In organized sports like city leagues it’s usually easier for these kids because there are adult coaches around to reinforce one set of rules. Kids’ scrimmage-type games, on the other hand, are really valuable lessons for most children but for the ADHD child or any child who tends to think concretely or isn’t so good at deciphering body language, these sorts of games are incredibly frustrating. In my experience it doesn’t help to teach kids the rules of these sorts of games because the rules are fluid. The kids make them up as they go along.

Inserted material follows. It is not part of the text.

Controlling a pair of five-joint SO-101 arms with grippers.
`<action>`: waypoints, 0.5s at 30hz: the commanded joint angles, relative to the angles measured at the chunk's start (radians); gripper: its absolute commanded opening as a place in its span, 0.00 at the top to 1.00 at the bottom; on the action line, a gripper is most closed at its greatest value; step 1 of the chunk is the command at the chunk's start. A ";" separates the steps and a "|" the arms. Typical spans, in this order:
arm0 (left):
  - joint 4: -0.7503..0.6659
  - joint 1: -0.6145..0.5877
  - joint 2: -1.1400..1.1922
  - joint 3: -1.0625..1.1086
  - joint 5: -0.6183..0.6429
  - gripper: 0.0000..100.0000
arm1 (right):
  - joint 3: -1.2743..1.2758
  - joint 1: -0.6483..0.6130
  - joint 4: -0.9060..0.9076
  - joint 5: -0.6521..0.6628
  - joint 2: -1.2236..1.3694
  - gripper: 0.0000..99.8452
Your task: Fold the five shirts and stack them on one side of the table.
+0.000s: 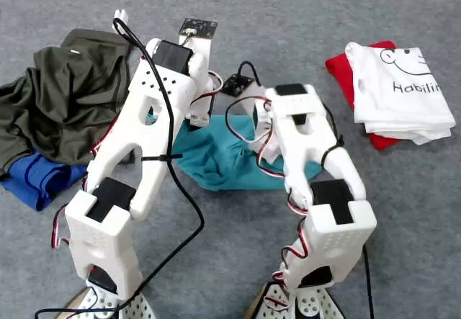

The better way to handle it is through therapy. Your child might need to work with a therapist on reading people’s body language and facial expressions as well as learning how to handle frustration constructively. I do think that 8 or 9 years old can begin a difficult period for some kids and it’s best to get them some professional support right away.
Re: social skills
I agree with the post from Barbara- Things get more difficult. I have a 13 yr old who has problems with reading cues. Constantly have to explain what is going on and he has had intermittent hterapy, but with the same therapits since 6 years old. ” tune-ups) occur every 2 years or so. I am sure with puberty and a new school, we will be having a need to visit soon. It is ongoing. Good Luck!
CSB
Re: social skills
I have twin girls who have been classified since preschool for SLD, and have noticed the social isolation is getting really bad this year. Sometimes, no matter how much social skills training our children receive, if the other children don’t have empathy or consideration for kids who are different, our kids will continue having social difficulties. I am now trying to work with our district to institute a social skills curriculum for the whole district. Maybe you should look into this, if your district does not have this in place already.
Are they changing their attitudes toward him or is he being left out of a football game? What other signs do you have that the kids are changing their attitudes toward him?
If this is the only one, the only thing you might need to do is review some of the rules for the game with him. Help him to learn the rules for their games in a more quiet time in your backyard so when he’s at school he can play the game successfully.
If there are other signs that the kids are less tolerant of his special needs, this might be a good time to have a conversation with him about his low anger tolerance. People, including children, will keep their distance from those who blow their stacks easily. That’s a hard truth but one he is going to have deal with. You could tell him it’s not him they’re backing off - it’s his temper.
I don’t think when we’re talking about anger that it’s a question of other children growing less tolerant. We are afraid of anger in our culture. Children too. When children know a child is easy to anger, they give him space and they avoid him because they fear his anger.
These days we are encouraged to tolerate many differences but we’re never encouraged to tolerate anger. Anger is taken as a sign that the angry person wants us to go away and wants to be left alone. When children see a child crying, they ask what’s wrong. When they see a child angry, they back off.